> [TO DO] Using the records that follow, count the lines containing the word "bench" and give that number only.

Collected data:
§

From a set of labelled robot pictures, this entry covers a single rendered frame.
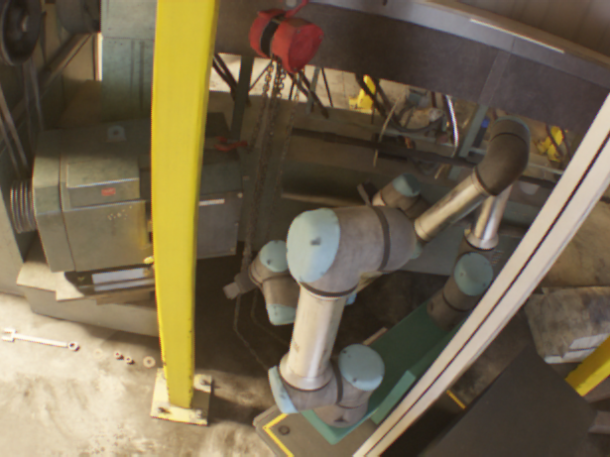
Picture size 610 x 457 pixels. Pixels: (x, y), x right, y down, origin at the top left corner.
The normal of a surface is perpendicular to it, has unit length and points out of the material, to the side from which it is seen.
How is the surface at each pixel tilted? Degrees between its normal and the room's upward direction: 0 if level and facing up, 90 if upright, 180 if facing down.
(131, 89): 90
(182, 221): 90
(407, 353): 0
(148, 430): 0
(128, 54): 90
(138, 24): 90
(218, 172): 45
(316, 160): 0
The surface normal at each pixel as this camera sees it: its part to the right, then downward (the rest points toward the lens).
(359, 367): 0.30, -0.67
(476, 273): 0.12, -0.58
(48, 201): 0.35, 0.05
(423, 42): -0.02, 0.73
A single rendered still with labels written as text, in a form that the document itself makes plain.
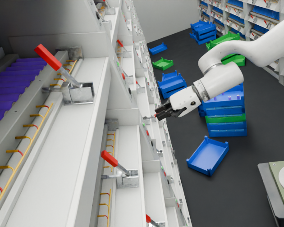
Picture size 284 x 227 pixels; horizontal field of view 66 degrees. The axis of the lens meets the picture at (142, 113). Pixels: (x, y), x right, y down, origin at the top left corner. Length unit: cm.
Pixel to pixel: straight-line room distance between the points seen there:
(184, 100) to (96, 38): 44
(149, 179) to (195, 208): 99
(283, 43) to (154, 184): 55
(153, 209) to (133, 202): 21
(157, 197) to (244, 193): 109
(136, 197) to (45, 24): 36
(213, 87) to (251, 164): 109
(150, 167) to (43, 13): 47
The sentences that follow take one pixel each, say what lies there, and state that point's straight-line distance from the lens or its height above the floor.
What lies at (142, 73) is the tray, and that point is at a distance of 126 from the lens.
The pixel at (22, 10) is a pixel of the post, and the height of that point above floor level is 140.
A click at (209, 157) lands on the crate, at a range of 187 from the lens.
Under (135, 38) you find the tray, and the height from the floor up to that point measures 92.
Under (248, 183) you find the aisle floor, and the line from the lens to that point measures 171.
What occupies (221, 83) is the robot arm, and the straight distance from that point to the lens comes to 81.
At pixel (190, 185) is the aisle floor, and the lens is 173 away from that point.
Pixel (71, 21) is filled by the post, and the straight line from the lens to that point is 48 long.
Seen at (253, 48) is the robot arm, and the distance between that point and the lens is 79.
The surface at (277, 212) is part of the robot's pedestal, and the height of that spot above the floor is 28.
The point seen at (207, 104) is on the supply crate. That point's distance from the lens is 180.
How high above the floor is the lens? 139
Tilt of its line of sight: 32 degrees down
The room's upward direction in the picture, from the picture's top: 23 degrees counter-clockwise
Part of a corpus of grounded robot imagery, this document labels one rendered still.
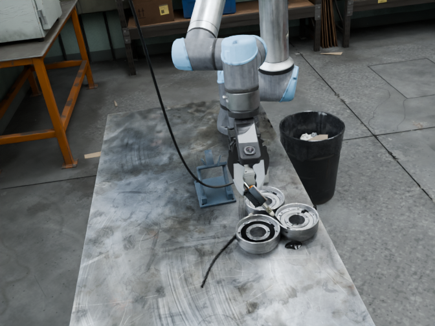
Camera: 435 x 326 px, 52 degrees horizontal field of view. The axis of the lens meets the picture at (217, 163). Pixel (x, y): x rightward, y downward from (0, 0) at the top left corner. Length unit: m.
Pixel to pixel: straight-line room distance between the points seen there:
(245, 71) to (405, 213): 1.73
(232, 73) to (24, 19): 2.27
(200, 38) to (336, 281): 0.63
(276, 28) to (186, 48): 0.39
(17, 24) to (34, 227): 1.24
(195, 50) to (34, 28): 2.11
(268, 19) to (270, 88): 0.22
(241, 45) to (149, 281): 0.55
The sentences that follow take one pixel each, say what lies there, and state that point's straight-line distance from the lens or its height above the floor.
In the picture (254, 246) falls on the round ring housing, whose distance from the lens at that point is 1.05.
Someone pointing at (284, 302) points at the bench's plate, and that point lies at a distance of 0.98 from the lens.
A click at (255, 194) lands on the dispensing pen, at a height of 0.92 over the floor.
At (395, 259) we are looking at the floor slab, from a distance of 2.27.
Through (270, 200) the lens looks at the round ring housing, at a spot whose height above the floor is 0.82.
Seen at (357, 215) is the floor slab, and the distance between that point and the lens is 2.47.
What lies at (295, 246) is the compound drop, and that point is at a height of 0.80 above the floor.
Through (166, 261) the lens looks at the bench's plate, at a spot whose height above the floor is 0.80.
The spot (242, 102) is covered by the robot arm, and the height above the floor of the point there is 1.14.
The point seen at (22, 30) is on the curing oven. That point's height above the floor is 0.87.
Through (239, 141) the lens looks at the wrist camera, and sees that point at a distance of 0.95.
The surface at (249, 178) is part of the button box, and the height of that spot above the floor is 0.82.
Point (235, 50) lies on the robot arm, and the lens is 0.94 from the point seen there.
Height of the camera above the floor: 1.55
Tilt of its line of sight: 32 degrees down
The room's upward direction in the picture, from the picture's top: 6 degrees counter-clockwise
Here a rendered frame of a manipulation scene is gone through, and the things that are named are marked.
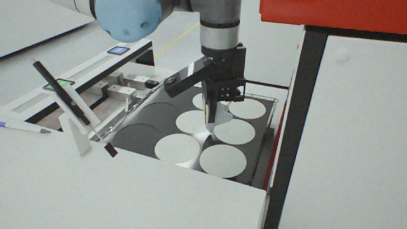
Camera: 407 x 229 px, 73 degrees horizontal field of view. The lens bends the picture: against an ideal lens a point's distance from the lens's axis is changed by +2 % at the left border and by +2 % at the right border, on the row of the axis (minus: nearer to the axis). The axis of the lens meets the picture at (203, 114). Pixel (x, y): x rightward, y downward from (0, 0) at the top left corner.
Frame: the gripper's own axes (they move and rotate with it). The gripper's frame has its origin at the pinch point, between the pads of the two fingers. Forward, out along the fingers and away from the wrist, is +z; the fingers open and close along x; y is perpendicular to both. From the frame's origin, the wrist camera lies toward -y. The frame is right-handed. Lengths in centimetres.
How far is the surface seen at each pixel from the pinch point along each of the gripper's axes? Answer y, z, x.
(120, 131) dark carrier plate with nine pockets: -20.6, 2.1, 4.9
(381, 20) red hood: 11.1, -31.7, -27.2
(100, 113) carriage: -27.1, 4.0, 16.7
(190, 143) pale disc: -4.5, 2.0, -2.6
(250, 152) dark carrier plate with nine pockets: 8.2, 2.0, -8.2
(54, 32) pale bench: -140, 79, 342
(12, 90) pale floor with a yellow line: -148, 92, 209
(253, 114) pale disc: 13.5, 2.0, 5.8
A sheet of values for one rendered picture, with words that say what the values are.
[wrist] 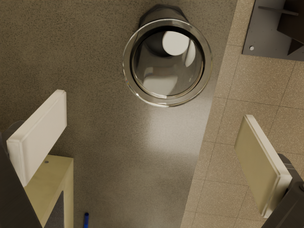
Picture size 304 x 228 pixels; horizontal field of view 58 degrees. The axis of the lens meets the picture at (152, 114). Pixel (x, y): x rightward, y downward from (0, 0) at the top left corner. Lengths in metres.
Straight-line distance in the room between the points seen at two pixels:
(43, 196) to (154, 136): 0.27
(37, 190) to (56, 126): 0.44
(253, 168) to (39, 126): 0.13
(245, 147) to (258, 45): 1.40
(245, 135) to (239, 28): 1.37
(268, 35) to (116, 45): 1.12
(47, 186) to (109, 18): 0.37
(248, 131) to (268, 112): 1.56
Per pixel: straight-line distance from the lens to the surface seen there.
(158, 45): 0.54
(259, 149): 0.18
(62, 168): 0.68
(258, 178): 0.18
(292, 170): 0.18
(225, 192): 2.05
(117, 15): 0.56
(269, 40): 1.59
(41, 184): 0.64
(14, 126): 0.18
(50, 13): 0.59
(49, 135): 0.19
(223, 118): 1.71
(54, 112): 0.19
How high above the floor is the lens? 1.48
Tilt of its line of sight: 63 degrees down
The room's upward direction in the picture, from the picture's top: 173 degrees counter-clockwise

§

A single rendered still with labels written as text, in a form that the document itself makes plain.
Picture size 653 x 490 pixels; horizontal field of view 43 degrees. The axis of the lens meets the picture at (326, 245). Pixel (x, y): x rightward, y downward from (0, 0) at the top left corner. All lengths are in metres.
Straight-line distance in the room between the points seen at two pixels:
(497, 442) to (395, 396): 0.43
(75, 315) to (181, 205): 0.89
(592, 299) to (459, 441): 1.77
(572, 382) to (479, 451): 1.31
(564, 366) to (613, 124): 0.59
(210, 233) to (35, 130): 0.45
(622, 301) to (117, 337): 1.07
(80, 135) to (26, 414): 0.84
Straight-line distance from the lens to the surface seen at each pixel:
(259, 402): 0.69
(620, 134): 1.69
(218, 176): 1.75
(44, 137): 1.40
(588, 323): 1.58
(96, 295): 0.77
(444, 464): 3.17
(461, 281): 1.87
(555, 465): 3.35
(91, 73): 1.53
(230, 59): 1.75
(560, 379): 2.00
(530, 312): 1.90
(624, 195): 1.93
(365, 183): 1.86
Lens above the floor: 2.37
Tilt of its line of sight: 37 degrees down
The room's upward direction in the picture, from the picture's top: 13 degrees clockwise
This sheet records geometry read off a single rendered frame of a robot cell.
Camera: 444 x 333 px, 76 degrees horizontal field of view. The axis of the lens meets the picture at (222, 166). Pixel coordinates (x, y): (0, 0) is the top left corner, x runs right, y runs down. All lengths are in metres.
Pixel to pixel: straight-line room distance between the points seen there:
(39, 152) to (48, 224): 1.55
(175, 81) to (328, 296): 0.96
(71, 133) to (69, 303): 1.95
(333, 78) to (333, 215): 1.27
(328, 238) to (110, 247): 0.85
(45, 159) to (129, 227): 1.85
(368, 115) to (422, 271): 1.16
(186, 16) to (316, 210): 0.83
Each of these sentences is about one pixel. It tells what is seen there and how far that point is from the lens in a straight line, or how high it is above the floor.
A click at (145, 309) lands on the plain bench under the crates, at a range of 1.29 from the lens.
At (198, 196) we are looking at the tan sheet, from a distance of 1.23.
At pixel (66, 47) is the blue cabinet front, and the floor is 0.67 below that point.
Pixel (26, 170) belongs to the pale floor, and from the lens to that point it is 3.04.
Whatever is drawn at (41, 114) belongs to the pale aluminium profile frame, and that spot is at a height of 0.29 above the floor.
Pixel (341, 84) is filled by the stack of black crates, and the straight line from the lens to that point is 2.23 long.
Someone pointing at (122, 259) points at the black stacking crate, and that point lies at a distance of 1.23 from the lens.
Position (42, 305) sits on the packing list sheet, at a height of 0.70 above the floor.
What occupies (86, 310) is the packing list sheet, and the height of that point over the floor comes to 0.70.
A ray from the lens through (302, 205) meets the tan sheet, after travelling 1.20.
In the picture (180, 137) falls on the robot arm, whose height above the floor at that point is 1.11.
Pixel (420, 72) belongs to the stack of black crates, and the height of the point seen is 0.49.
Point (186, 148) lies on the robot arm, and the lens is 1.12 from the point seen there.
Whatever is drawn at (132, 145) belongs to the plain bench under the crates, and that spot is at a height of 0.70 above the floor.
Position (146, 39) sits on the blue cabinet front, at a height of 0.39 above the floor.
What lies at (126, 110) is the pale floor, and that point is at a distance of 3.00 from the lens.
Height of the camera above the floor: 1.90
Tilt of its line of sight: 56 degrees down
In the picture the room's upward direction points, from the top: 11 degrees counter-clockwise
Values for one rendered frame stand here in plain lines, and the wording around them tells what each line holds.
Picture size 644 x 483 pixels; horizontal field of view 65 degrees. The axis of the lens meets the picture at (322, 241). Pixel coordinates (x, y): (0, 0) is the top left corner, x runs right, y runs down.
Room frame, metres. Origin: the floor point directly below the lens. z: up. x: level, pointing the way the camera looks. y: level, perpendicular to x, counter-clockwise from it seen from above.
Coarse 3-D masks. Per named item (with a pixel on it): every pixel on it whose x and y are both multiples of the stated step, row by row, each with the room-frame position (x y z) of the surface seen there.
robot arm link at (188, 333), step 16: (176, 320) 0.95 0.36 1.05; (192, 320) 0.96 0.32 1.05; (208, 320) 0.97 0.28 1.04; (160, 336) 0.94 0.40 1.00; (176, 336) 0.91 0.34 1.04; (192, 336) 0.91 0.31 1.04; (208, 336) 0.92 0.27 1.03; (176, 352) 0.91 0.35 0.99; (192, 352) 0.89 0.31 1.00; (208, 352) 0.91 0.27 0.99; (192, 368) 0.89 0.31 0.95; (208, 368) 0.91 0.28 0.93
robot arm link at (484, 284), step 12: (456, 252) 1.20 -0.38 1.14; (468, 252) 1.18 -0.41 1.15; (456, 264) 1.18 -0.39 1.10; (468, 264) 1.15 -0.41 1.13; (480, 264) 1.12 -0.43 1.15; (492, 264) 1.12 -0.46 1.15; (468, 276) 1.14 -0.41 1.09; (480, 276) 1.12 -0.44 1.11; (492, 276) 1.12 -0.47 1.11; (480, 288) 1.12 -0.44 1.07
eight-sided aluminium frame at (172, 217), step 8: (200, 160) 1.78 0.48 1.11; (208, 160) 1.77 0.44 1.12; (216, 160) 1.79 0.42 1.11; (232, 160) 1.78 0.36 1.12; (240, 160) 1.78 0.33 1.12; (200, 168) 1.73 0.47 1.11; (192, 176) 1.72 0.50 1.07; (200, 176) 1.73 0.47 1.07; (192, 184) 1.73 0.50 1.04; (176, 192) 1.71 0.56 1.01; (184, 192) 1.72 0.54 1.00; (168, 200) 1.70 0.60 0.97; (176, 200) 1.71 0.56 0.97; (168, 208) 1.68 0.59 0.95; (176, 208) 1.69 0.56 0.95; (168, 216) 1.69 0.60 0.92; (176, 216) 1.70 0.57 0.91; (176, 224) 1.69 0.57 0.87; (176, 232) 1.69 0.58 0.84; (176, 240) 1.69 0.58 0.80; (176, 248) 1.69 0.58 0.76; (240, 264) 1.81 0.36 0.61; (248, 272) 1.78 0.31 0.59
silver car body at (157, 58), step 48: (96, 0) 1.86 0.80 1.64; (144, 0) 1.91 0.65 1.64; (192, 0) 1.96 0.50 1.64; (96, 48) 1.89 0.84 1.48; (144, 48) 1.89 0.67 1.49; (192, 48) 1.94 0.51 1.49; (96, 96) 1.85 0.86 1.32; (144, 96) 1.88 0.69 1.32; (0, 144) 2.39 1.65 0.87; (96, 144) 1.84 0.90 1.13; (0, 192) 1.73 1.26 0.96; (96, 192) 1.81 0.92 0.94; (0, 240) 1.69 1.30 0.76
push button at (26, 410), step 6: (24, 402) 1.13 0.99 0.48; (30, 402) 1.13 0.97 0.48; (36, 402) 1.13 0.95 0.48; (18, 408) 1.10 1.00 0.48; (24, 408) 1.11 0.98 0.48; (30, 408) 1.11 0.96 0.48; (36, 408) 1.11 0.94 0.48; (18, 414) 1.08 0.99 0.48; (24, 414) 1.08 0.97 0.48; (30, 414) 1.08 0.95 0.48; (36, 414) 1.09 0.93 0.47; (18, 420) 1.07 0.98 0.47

§

> [RESPONSE TO THIS TASK] 5